The upper part in the hydrodeoxygenation reactor is provided with a hydrogenation protecting agent, the lower part is filled with a hydrodeoxygenation catalyst, and the volume ratio of the hydrogenation protecting agent to the hydrodeoxygenation catalyst is 1:10. The biomass raw material is subjected to olefin hydrogenation saturation and hydrodeoxygenation reaction in a hydrodeoxygenation reactor. The hydrogenation protecting agent is FZC-105/FZC-106, and the hydrodeoxygenation catalyst is FZC-41. All the above catalysts are produced by China petrochemical industry institute of great company petrochemical industry. The specific operating process conditions are shown in Table 2.
The upper part in the hydrofining reactor is provided with a hydrogenation protecting agent, the lower part is filled with a hydrofining catalyst, and the volume ratio of the hydrogenation protecting agent to the hydrofining catalyst is 1:10. The Fischer-Tropsch oil raw material is subjected to olefin hydrogenation saturation and hydrodeoxygenation reaction in a hydrofining reactor. The hydrogenation protecting agent is FZC-105/FZC-106, and the hydrofining catalyst is FF-66. All the above catalysts are produced by China petrochemical industry institute of great company petrochemical industry. The specific operating process conditions are shown in Table 2.

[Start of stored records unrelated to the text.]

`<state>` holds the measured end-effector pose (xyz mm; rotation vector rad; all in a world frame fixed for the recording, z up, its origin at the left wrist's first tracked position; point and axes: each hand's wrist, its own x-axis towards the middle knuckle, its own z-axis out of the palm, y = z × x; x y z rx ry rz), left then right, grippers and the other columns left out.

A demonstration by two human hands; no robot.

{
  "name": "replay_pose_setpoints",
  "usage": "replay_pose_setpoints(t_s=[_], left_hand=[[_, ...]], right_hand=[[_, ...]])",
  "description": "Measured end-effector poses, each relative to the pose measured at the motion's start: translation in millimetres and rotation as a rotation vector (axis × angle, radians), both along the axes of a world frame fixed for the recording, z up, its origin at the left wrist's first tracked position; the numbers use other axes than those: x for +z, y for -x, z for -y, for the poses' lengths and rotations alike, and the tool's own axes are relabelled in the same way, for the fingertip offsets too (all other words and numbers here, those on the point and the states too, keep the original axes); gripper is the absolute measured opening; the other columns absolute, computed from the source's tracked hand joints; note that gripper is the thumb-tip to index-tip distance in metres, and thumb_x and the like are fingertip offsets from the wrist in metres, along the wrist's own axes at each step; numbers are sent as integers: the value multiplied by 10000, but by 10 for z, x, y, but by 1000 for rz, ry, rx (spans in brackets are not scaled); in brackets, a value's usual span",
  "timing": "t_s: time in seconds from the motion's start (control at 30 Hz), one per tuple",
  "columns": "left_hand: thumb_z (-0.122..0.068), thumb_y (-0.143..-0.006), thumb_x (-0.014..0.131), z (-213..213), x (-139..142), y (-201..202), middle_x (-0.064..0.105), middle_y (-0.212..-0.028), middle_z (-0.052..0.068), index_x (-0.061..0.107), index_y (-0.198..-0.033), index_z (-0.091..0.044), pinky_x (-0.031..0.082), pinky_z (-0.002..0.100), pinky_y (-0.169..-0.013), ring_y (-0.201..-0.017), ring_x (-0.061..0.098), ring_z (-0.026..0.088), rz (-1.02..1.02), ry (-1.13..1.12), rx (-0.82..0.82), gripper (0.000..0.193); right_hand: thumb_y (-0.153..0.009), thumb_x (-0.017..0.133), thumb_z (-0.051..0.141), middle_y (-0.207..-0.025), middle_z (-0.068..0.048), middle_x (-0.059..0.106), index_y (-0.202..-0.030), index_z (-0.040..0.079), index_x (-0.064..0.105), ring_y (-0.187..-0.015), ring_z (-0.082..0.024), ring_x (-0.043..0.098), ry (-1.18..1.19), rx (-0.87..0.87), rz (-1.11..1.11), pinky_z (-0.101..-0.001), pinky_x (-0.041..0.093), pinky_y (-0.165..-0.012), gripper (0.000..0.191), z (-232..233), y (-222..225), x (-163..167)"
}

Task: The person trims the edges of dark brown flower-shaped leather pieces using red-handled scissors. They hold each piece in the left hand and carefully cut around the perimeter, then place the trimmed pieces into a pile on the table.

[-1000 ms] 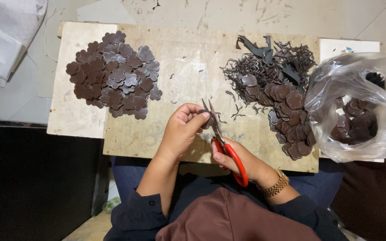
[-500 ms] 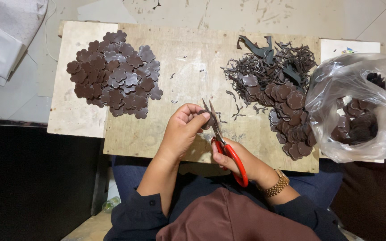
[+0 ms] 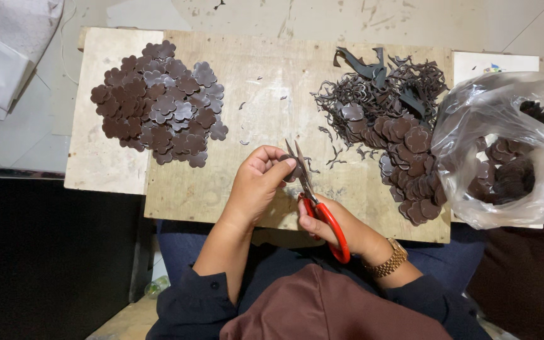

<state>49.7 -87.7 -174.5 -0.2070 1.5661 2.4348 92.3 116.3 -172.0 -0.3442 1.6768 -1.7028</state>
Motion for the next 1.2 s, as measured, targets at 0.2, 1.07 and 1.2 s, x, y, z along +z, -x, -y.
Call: replay_pose_setpoints(t_s=[0.2, 1.07, 1.2], left_hand=[[-80, -948, 690, -11, -3, 0, 715, -883, 32, 629, -1028, -31, 510, 210, -695, -764, 639, 64, 8, -14, 10, 112], [-117, -947, 709, 2, 78, -4, 714, -883, 28, 632, -1053, -28, 505, 208, -651, -751, 643, 61, -26, 72, 2, 158], [-88, -926, 751, 29, 114, -15, 702, -902, 34, 640, -1087, -8, 492, 195, -653, -758, 625, 51, -72, 109, 1, 212]], right_hand=[[-965, 652, 439, -805, 17, 536, -1006, 84, 544, -702, -82, 514, 5, 0, -10, -244, 471, -624, 373, 6, -3, 14], [-952, 574, 666, -894, 5, 502, -1087, 69, 525, -803, -95, 510, 268, 21, 182, -255, 493, -710, 614, -57, -34, -15], [-927, 592, 682, -905, 1, 503, -1091, 67, 522, -816, -97, 523, 248, 35, 166, -268, 519, -726, 641, -66, -23, 35]])
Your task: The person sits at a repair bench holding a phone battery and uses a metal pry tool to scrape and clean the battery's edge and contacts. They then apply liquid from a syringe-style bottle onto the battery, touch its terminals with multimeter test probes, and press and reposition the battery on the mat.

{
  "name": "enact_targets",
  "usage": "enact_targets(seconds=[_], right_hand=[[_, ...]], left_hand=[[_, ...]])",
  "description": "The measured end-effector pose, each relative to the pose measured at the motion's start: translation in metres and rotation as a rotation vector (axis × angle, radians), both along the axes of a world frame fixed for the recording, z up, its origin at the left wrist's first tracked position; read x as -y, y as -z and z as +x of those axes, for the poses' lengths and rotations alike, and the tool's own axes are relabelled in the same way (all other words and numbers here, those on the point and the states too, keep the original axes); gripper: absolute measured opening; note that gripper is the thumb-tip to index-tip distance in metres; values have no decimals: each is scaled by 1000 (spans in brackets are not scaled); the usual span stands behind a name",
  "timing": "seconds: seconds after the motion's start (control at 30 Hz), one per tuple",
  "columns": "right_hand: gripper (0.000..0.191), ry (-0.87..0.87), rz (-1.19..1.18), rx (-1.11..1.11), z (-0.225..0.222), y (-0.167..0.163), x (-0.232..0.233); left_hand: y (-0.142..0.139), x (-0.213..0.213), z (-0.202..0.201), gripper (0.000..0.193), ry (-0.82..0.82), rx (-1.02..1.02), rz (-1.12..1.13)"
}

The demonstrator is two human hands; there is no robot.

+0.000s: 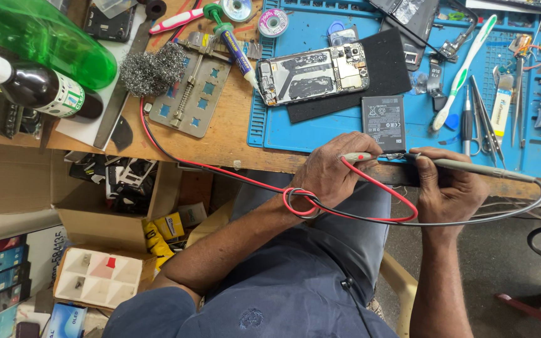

Five layers of tower plates are arranged in the hydrogenation reaction distillation tower, the upper part of the first layer of tower plates is filled with filler, the lower part is filled with hydrocracking catalyst, and the rest four layers of tower plates are filled with the hydrocracking catalyst. The packing is 5mm corundum Raschig ring, the hydrocracking catalyst is FC-46 produced by China petrochemical industry institute of great company petrochemical industry, and the specific operation process conditions are shown in Table 2.
The light fraction of the hydrogenation reaction distillation tower is recycled by a high-pressure separator to obtain high-pressure hydrogen-rich gas 4, the liquid enters a fractionating tower for fractionation to obtain gas, naphtha and low aromatic solvent oil, and the heavy fraction at the bottom of the tower is directly recycled to the hydrogenation reaction distillation tower.
The product distribution and properties are shown in Table 3.
Examples 2 to 3
The reaction conditions were changed as shown in Table 2, and the other conditions were the same as in example 1. The product distribution and properties are shown in Table 3.
Example 4
The biomass feedstock was replaced with palm oil, see in particular table 2. The product distribution and properties are shown in Table 3.
TABLE 1 Main Properties of raw oil
Table 2 example process conditions
TABLE 3 product distribution and Properties
From the results in Table 3, animal and vegetable oils and Fischer-Tropsch oil can be hydrogenated to produce low aromatic hydrocarbon solvent oil with very low aromatic hydrocarbon content, which is a good quality chemical product.